What needs to be done:
From the first line to the last, write out the material exactly.

Information provided:
════════════════════

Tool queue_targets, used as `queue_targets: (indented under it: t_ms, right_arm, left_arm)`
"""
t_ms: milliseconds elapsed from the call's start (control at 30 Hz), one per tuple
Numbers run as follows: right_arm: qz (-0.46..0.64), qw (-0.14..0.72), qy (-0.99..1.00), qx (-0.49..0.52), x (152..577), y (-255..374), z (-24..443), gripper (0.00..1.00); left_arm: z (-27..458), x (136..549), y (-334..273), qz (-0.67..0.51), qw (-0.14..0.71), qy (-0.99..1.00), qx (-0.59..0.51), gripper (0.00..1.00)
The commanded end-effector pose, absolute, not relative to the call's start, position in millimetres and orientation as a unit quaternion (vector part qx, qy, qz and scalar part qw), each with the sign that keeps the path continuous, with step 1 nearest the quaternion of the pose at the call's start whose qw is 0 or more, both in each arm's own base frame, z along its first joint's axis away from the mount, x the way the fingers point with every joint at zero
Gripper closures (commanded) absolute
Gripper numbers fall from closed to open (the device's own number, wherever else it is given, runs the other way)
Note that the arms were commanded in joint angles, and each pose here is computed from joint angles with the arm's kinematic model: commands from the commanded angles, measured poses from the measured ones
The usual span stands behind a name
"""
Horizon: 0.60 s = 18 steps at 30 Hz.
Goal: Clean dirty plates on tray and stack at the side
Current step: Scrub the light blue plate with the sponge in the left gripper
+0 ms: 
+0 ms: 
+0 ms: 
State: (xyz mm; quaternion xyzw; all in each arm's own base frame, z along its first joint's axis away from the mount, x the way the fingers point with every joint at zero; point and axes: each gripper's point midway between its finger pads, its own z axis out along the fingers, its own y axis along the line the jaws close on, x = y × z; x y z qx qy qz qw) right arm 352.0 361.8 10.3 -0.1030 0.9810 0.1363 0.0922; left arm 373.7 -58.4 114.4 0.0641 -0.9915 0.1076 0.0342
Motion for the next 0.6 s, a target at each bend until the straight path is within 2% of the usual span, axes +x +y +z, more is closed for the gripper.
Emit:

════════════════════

Exercise result:
Tool queue_targets, used as `queue_targets: (indented under it: t_ms, right_arm, left_arm)`
"""
t_ms: milliseconds elapsed from the call's start (control at 30 Hz), one per tuple
Numbers run as follows: right_arm: qz (-0.46..0.64), qw (-0.14..0.72), qy (-0.99..1.00), qx (-0.49..0.52), x (152..577), y (-255..374), z (-24..443), gripper (0.00..1.00); left_arm: z (-27..458), x (136..549), y (-334..273), qz (-0.67..0.51), qw (-0.14..0.71), qy (-0.99..1.00), qx (-0.59..0.51), gripper (0.00..1.00)
The commanded end-effector pose, absolute, not relative to the call's start, position in millimetres and orientation as a unit quaternion (vector part qx, qy, qz and scalar part qw), each with the sign that keeps the path continuous, with step 1 nearest the quaternion of the pose at the call's start whose qw is 0 or more, both in each arm's own base frame, z along its first joint's axis away from the mount, x the way the fingers point with every joint at zero
Gripper closures (commanded) absolute
Gripper numbers fall from closed to open (the device's own number, wherever else it is given, runs the other way)
Note that the arms were commanded in joint angles, and each pose here is computed from joint angles with the arm's kinematic model: commands from the commanded angles, measured poses from the measured ones
The usual span stands behind a name
"""
Horizon: 0.60 s = 18 steps at 30 Hz.
Goal: Clean dirty plates on tray and stack at the side
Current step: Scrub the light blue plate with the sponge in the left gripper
+0 ms: 
+0 ms: 
+0 ms: 
State: (xyz mm; quaternion xyzw; all in each arm's own base frame, z along its first joint's axis away from the mount, x the way the fingers point with every joint at zero; point and axes: each gripper's point midway between its finger pads, its own z axis out along the fingers, its own y axis along the line the jaws close on, x = y × z; x y z qx qy qz qw) right arm 352.0 361.8 10.3 -0.1030 0.9810 0.1363 0.0922; left arm 373.7 -58.4 114.4 0.0641 -0.9915 0.1076 0.0342
Motion for the next 0.6 s, a target at each bend until the straight path is within 2% of the usual span, axes +x +y +z, more is closed for the gripper.
Emit:

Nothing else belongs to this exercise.